Exercise aim: Repeat exactly, and only, the lines from the one holding "the black plastic" through the last line of the records below.

── Extracted data ──

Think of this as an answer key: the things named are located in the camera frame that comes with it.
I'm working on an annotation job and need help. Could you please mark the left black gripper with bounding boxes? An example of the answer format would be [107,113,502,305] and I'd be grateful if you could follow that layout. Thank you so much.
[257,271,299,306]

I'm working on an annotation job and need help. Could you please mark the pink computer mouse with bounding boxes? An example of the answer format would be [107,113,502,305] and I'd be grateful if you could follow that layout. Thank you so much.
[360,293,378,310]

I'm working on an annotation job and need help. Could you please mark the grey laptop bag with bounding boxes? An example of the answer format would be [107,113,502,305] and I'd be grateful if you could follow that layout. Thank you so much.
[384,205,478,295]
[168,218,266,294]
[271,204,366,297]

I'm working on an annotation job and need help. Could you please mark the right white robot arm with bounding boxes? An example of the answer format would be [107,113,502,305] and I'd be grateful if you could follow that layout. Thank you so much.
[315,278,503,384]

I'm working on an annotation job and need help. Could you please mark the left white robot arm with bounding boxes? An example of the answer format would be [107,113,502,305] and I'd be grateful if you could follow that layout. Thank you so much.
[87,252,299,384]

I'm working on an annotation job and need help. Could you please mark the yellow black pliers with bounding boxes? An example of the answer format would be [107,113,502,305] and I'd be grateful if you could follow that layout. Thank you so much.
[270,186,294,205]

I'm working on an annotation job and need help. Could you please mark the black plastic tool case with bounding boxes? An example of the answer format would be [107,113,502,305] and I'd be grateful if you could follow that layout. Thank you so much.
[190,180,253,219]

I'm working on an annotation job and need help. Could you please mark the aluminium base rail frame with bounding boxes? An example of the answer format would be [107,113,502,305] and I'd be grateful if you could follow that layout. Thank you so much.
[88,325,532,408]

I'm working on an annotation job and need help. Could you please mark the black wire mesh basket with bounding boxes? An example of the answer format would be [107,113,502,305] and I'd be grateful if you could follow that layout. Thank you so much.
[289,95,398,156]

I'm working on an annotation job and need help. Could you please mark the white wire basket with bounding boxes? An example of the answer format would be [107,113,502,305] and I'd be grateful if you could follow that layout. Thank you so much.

───

Task response:
I'm working on an annotation job and need help. Could you please mark the black plastic tool case with bounding boxes? An example of the answer format would be [107,113,502,305] and I'd be grateful if you could follow that layout. Thank you so much.
[190,180,253,219]

I'm working on an annotation job and need help. Could you please mark the aluminium base rail frame with bounding boxes? An example of the answer format would be [107,113,502,305] and I'd be grateful if you could follow that layout. Thank you so much.
[88,325,532,408]

I'm working on an annotation job and need help. Could you please mark the black wire mesh basket with bounding boxes? An example of the answer format would be [107,113,502,305] and I'd be grateful if you could follow that layout. Thank you so much.
[289,95,398,156]

I'm working on an annotation job and need help. Could you please mark the white wire basket with bounding boxes? An example of the answer format would be [107,113,502,305] and I'd be grateful if you could follow that layout. Thank you so much.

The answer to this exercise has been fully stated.